The test has a thread which continually re-opens the file which is being
written to. Since the file's in the middle of being written, it makes an RPC to
the DataNode in order to determine the visible length of the file. This RPC is
authenticated using the block token which came back in the LocatedBlocks object
as the security ticket.
When this RPC hits the IPC layer, it looks at its existing connections and sees
none that can be re-used, since the block token differs between the two
requesters. Hence, it reconnects, and we end up with hundreds or thousands of
IPC connections to the datanode.
This also explains why Sam doesn't see it on his 0.20 append branch -- there
are no block tokens there, so the RPC connection is getting reused properly.
I'll file another JIRA about this issue.
> Concurrent readers hit ChecksumExceptions if following a writer to very end
> of file
> -----------------------------------------------------------------------------------
>
> Key: HDFS-1057
> URL: https://issues.apache.org/jira/browse/HDFS-1057
> Project: Hadoop HDFS
> Issue Type: Sub-task
> Components: data-node
> Affects Versions: 0.20-append, 0.21.0, 0.22.0
> Reporter: Todd Lipcon
> Assignee: sam rash
> Priority: Blocker
> Fix For: 0.20-append, 0.21.0, 0.22.0
>
> Attachments: HDFS-1057-0.20-append.patch,
> conurrent-reader-patch-1.txt, conurrent-reader-patch-2.txt,
> conurrent-reader-patch-3.txt, hdfs-1057-trunk-1.txt, hdfs-1057-trunk-2.txt,
> hdfs-1057-trunk-3.txt, hdfs-1057-trunk-4.txt, hdfs-1057-trunk-5.txt,
> hdfs-1057-trunk-6.txt
>
>
> In BlockReceiver.receivePacket, it calls replicaInfo.setBytesOnDisk before
> calling flush().
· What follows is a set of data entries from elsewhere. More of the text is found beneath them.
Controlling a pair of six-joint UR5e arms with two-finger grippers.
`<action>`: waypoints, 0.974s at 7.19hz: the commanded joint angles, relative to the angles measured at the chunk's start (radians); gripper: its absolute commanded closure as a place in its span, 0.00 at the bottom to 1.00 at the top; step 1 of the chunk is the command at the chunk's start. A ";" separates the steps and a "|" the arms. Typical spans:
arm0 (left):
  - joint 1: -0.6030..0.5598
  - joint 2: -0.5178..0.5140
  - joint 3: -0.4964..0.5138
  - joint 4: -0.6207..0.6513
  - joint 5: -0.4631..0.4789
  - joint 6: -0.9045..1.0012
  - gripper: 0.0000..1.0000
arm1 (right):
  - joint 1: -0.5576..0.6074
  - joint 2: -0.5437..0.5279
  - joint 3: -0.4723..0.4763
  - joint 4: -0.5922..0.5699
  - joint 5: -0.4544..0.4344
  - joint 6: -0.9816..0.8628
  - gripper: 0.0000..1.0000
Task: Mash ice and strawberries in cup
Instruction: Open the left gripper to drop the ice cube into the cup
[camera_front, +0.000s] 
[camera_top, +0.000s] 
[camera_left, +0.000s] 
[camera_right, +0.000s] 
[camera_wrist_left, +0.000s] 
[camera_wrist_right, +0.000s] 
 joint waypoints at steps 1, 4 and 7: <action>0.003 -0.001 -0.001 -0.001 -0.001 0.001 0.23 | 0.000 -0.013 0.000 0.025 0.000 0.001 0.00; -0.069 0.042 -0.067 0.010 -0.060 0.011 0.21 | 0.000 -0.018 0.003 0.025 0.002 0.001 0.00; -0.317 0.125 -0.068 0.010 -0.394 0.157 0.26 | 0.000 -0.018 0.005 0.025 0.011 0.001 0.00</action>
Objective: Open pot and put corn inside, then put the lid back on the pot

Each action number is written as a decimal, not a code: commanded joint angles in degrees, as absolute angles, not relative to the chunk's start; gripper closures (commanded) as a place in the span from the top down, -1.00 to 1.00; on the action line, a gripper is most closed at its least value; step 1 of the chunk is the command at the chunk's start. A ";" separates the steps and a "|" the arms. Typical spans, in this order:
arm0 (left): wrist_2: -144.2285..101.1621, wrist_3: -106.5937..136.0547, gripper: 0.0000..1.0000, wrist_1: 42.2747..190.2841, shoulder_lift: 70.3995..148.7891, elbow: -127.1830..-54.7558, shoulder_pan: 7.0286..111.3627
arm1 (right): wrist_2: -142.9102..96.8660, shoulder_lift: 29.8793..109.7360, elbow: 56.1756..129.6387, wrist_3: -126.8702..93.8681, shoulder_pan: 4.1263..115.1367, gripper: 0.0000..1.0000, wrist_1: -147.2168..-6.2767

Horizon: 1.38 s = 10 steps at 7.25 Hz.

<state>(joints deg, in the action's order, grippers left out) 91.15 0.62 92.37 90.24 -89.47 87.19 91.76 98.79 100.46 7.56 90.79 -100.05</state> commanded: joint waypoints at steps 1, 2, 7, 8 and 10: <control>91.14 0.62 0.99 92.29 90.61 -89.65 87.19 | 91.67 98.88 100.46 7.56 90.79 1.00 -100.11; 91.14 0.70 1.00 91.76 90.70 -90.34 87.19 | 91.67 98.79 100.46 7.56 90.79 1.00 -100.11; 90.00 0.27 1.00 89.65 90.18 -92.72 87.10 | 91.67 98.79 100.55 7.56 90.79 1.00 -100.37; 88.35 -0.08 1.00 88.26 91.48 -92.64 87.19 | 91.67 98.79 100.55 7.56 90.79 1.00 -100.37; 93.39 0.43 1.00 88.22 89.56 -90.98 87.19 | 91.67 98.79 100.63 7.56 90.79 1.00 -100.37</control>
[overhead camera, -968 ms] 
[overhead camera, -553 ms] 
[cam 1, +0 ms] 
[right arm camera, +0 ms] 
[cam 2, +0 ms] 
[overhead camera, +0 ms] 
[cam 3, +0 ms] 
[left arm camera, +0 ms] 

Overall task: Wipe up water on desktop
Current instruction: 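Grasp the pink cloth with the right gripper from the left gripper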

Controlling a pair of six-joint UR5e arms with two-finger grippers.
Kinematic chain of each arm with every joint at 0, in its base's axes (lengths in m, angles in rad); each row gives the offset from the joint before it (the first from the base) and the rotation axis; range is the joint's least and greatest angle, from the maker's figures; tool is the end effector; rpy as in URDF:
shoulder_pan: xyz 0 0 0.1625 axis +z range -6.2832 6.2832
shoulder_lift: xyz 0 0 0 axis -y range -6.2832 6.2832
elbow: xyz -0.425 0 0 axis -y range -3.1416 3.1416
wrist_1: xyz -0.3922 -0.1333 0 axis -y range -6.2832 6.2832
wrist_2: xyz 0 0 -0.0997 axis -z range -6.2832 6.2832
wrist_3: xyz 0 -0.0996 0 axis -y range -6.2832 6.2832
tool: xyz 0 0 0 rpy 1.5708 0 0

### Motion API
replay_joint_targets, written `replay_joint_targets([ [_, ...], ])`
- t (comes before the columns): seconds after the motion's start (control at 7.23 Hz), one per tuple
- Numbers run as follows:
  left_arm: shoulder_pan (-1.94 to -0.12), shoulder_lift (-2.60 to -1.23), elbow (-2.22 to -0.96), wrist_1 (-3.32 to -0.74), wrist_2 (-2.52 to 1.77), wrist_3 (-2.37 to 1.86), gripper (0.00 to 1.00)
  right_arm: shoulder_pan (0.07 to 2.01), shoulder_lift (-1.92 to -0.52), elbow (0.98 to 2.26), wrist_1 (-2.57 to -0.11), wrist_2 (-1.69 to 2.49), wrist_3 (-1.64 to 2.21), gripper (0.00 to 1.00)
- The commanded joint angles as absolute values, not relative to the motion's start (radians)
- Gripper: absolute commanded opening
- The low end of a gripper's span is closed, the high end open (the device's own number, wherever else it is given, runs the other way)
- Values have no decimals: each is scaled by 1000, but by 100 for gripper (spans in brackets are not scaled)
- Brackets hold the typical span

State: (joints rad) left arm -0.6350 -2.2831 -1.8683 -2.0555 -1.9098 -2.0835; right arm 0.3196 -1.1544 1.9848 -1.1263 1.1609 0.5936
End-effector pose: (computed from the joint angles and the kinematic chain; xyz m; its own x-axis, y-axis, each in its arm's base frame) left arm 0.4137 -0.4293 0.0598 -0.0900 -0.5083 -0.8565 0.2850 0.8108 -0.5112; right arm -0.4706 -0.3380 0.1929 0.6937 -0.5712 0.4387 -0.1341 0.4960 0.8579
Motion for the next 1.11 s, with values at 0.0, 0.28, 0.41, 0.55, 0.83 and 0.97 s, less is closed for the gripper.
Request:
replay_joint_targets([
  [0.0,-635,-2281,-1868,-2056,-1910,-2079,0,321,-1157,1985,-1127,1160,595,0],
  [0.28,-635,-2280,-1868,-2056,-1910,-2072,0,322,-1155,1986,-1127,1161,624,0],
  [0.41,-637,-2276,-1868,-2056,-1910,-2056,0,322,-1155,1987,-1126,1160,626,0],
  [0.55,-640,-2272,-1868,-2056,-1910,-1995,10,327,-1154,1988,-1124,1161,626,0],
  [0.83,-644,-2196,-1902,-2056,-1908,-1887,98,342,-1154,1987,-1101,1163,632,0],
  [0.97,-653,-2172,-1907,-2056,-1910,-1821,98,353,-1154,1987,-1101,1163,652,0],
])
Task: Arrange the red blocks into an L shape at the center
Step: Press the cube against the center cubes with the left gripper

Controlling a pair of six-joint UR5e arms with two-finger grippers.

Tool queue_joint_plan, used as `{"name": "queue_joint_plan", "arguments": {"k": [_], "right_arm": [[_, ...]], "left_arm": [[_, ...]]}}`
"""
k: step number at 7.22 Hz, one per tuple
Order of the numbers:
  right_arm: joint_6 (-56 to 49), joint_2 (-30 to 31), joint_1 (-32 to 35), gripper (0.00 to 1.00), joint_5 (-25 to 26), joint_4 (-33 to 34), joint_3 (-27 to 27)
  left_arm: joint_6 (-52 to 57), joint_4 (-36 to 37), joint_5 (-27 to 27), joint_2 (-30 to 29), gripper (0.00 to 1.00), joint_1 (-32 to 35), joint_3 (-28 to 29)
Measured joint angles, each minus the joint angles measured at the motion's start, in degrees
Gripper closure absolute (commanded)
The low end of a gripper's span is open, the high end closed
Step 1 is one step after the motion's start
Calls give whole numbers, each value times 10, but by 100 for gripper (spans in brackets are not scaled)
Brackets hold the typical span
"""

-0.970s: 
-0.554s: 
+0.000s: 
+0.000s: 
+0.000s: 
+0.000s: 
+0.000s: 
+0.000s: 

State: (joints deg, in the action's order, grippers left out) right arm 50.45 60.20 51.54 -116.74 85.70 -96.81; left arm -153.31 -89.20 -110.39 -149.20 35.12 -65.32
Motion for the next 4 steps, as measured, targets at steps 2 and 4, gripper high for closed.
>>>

Therefore, if there is a concurrent reader, it's possible to
> race here - the reader will see the new length while those bytes are still in
> the buffers of BlockReceiver. Thus the client will potentially see checksum
> errors or EOFs. Additionally, the last checksum chunk of the file is made
> accessible to readers even though it is not stable.